My daughter and I enjoy a sweet relationship. Cool, calm & collected, she's a responsible and logical kind of gal who just finished her first year of college with the same quiet class and style that has marked her life from the beginning. God has graced Maycee with a strength of heart and mind displayed within a beautiful frame of serenity devoid of demands for attention. She's a true introvert who, unlike me, has never found it necessary to chirp endlessly about the happenings of a day, school or otherwise. I was the daughter who told her mother all things, following her around the house relaying the details of every conversation, reporting the dimensions of every cute boy, and recalling the drama of every crying girl. I didn't quite know what to do with a daughter who had so little to share, and it took a long time for me to realize she wasn't purposely hiding juicy information. For years I was convinced there were stories just waiting to be dislodged by persistent determination that out-wrangled all those sorry wild horses that can never drag out one blessed thing.
I recall the day when it finally struck me that Maycee truly wasn't harboring a shipload of explosives that would detonate if I didn't pry them from the hull of her heart. It was a few weeks before she would be launching her college career, and I found myself swimming in a sea of emotional turbulence. Though I've never expected her to fathom the depths of my emotional ocean, I thought going to college and living miles away from home would be enough to at least make a ripple on those still waters. A woman on a mission, I began to pry open the hatch. Maycee, are you feeling excited? No. Are you feeling scared? No. Are you feeling sad? No. Fighting back the urge to display my displeasure over her stubborn withholdings, I calmly regrouped before launching my next round of interrogation. Do you feel apprehensive? No. Do you feel uncertain about your decision? No.
Unable to hold my frustration at bay, I sinfully launched into my default mode of shame that has me firing pathetic questions that are intended to make points, not conversation. Maycee, did you forget that I'm a counselor? Do you know that people actually PAY to talk to me? Yes, PAY. Do you know that your friends LOVE to talk to me? Yes, LOVE. Is it really asking too much of you to simply tell me how you FEEL???!!!
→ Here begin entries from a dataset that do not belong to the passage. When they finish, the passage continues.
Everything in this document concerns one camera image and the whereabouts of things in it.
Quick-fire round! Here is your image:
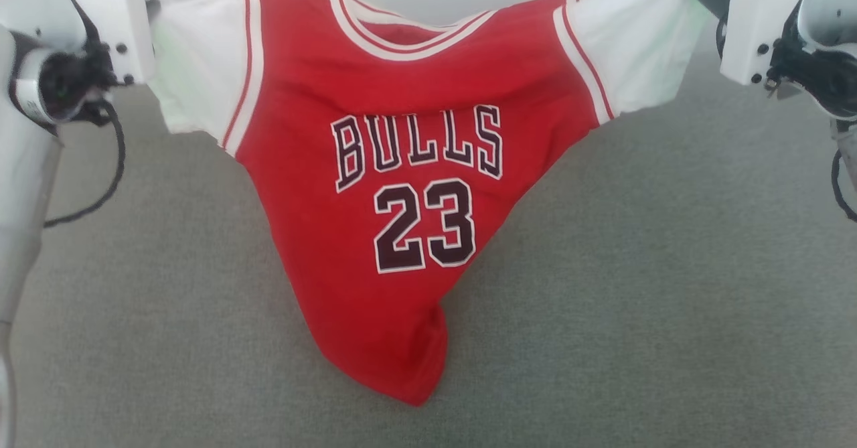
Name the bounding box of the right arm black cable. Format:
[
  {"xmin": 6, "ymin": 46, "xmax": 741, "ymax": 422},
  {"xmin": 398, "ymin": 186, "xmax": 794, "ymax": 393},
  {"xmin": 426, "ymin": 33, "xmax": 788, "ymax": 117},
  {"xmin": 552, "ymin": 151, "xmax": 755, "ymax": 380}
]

My heart stings with conviction during these shame sessions, but not quite as much as the silence that follows. And with Maycee that's usually what I face, because unlike her mother she doesn't choose to sinfully wield her strength in a war of words. Only this time, she did have something to say, and it was powerful. Mom, I'll tell you how I feel. I feel like you want me to feel what I don't feel. I feel like you're wanting me to feel what you feel. But because I don't feel what you feel, I upset you. And that makes me feel sad.
Her words sliced through my selfishness with penetrating precision. They were exactly what I needed. My sinful soul had cried out for healing, and my Savior heard me. It was an incision of sanctifying grace, executed by a God of love, through a daughter of love.
These incisions of grace dispatched through my children have proven to be one of the most beautiful blessings of parenting. I praise God for sovereignly granting me two surgeons whom I cherish with all my heart. One of those surgeons gently anesthetizes me before making refined and skillful cuts with only minor bleeding and minimal scarring. The other surgeon gruffly throws me a bottle of whiskey, fires up the chainsaw and severs the rotting limb. God knew I needed them both. He knew there were cancerous and calcified places in my heart that called to be attacked with the raw rage of rebellion that would drive this self-righteous woman of war to her knees. And He also knew there were tender sores that called for delicate probing and quiet investigation that would allow the cry of that woman's soul to be heard in the still of the night.
God powerfully uses the challenges of relationships to help us detect and diagnose disease in our hearts. These relationships are both sustained and severed beneath the watchful eye of a sovereign God who is more intent on growing us in grace than in creating interactions marked by comfort and ease. He sovereignly places in our lives an ordained slate of surgeons who are licensed by Him, who only operate with His permission whether they skillfully cut or crudely carve.
Nothing fosters patient and enduring love more than remembering the fact that every relationship is ordered by God for the purpose of His glory. There are surgeons in your life. God-ordained surgeons operating under the sovereign rule of an Almighty King. Praise God for them. He's using them to bring healing to your soul.